[TASK]
Pictures must not appear in the copy. Reproduce exactly, and only, the lines from the one with "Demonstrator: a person" through the end of the data below.

_ _ _ _

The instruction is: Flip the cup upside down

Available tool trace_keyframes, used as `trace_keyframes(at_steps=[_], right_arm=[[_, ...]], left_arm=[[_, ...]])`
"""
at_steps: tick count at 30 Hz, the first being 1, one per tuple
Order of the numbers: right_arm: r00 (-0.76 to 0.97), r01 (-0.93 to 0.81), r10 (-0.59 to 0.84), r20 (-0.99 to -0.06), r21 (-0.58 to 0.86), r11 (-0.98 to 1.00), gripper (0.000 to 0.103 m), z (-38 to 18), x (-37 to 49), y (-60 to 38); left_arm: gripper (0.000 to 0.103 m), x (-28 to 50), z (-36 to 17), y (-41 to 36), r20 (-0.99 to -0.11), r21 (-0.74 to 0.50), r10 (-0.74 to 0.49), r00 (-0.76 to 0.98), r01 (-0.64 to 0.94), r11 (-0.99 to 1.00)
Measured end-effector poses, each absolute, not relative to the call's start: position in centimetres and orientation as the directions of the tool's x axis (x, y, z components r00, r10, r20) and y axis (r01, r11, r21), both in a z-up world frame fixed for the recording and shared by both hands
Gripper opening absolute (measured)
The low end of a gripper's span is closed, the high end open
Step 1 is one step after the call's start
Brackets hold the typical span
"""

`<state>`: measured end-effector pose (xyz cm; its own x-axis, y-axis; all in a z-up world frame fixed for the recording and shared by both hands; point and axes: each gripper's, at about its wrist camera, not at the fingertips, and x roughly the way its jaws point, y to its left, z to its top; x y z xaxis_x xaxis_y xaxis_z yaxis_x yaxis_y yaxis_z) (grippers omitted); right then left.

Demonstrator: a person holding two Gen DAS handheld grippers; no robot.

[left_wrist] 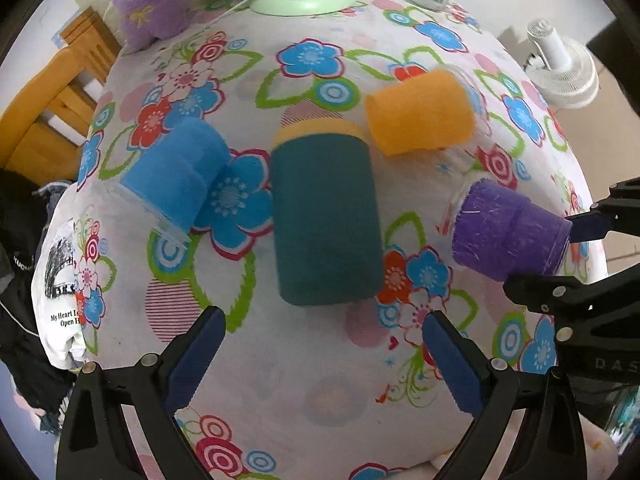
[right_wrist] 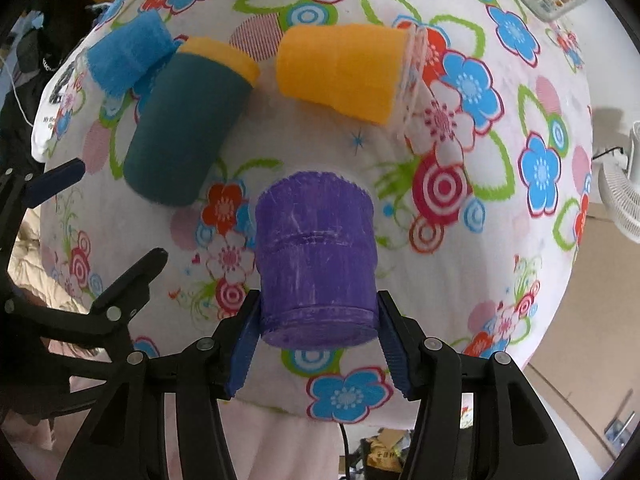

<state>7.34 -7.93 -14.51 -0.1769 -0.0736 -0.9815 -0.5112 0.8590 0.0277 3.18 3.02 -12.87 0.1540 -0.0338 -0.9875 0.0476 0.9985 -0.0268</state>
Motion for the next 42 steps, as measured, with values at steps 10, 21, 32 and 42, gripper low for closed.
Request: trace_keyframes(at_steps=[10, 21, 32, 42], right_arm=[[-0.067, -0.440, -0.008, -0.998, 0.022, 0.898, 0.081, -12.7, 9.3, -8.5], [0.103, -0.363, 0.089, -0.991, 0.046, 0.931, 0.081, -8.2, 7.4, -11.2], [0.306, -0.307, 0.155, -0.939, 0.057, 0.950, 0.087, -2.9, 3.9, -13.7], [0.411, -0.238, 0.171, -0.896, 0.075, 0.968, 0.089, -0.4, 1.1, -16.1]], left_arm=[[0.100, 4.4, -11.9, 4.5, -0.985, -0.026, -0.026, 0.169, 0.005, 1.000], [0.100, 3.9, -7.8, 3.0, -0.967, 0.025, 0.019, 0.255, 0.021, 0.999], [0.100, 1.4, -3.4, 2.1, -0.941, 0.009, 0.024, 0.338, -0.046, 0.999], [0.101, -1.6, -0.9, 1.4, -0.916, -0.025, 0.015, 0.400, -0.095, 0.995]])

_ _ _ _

[EXERCISE ANSWER]
Demonstrator: a person holding two Gen DAS handheld grippers; no robot.

[left_wrist] 
[right_wrist] 

<state>7.34 -7.93 -14.51 -0.1769 -0.0736 -0.9815 -0.5112 0.8590 0.0277 3.18 3.02 -12.87 0.1540 -0.0338 -0.9875 0.0476 0.9985 -0.0268</state>
Motion for the next 42 steps, as measured, with values at steps 10, 21, 32 and 42, gripper low for closed.
Request: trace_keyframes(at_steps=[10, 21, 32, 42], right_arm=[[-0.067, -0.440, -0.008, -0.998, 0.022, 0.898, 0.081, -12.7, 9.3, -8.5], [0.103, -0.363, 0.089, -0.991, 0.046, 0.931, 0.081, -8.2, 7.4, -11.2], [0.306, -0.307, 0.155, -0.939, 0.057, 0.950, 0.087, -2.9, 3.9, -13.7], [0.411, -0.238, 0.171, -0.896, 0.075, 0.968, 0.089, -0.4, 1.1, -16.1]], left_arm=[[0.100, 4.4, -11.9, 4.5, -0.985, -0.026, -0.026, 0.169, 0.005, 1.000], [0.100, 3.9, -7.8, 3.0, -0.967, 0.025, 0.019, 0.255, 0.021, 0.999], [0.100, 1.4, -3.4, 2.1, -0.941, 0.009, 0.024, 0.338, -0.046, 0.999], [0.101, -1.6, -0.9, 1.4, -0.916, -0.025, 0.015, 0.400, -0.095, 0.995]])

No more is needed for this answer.